**PROVIDED DATA:**
=======

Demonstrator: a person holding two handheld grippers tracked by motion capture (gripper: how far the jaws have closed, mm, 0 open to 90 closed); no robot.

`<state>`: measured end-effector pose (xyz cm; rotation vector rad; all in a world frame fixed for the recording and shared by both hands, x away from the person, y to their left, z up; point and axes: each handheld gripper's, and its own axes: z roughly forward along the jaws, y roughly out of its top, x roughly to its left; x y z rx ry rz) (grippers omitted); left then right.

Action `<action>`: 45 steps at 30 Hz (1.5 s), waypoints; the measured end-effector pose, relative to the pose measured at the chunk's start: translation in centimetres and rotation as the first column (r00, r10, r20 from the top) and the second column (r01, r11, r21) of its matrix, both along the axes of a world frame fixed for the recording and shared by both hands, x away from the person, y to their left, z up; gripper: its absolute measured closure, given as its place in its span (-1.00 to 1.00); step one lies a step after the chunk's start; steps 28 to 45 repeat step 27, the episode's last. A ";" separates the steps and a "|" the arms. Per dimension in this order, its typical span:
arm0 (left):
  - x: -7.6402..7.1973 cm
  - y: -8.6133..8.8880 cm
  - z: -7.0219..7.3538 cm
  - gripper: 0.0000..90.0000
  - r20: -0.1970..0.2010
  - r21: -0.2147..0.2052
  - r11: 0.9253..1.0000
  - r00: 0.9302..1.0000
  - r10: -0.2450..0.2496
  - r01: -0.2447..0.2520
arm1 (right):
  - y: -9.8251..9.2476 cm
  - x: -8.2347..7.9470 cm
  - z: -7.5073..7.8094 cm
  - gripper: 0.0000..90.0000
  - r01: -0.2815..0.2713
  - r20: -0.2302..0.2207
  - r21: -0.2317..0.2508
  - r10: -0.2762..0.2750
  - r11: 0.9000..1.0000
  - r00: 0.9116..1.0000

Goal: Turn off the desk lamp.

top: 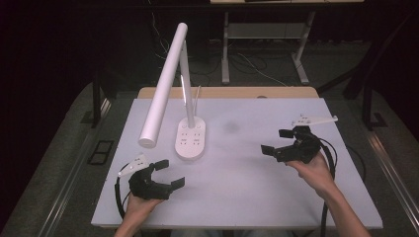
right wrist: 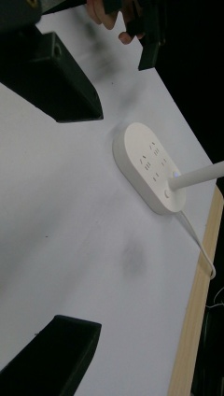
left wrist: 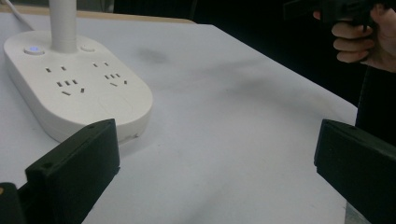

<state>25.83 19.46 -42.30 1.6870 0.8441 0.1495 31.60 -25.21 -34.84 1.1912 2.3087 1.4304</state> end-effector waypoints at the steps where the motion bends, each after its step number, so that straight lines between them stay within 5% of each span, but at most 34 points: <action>1: 0.0 0.0 0.0 -1.00 0.000 0.001 1.000 1.000 0.000 0.000 | -0.3 -0.3 -0.2 -0.98 0.005 -0.003 0.004 -0.005 1.000 1.000; 11: 0.0 -0.1 -0.1 -1.00 -0.005 0.005 1.000 1.000 0.000 0.000 | -3.4 -3.7 -2.4 -0.98 0.070 0.000 0.028 -0.070 0.997 0.998; 16: 0.1 -0.1 -0.1 -1.00 -0.004 0.013 1.000 1.000 0.001 -0.001 | -4.7 -5.5 -4.6 -0.98 0.104 -0.003 0.046 -0.104 0.994 0.995; 26: 0.2 -0.2 -0.2 -1.00 -0.011 0.018 1.000 1.000 -0.002 0.002 | -5.5 -7.4 -6.9 -0.98 0.130 -0.013 0.041 -0.130 0.991 0.991; 45: 0.3 -0.2 -0.2 -1.00 -0.011 0.022 1.000 1.000 -0.004 0.004 | -5.5 -7.6 -7.1 -0.98 0.132 -0.018 0.041 -0.131 0.990 0.991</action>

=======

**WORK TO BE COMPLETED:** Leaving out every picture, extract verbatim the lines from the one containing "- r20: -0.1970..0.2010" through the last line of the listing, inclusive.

**FINISHED EXERCISE:**
  - r20: -0.1970..0.2010
  - r21: -0.2147..0.2052
  - r11: 0.9253..1.0000
  - r00: 0.9302..1.0000
  - r10: -0.2450..0.2496
  - r01: -0.2447..0.2520
arm1 (right):
  - y: -9.8251..9.2476 cm
  - x: -8.2347..7.9470 cm
  - z: -7.5073..7.8094 cm
  - gripper: 0.0000..90.0000
  - r01: -0.2815..0.2713
  - r20: -0.2302..0.2207
  - r21: -0.2317..0.2508
  - r10: -0.2762..0.2750
  - r11: 0.9000..1.0000
  - r00: 0.9116..1.0000

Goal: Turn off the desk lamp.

top: 
right wrist: 
left wrist: 

<state>25.83 19.46 -42.30 1.6870 0.8441 0.1495 31.60 -25.21 -34.84 1.1912 2.3087 1.4304</state> end-effector waypoints at the steps where the motion bends, each after its step number, so that straight lines between them stay within 5% of each span, but at most 34 points: <action>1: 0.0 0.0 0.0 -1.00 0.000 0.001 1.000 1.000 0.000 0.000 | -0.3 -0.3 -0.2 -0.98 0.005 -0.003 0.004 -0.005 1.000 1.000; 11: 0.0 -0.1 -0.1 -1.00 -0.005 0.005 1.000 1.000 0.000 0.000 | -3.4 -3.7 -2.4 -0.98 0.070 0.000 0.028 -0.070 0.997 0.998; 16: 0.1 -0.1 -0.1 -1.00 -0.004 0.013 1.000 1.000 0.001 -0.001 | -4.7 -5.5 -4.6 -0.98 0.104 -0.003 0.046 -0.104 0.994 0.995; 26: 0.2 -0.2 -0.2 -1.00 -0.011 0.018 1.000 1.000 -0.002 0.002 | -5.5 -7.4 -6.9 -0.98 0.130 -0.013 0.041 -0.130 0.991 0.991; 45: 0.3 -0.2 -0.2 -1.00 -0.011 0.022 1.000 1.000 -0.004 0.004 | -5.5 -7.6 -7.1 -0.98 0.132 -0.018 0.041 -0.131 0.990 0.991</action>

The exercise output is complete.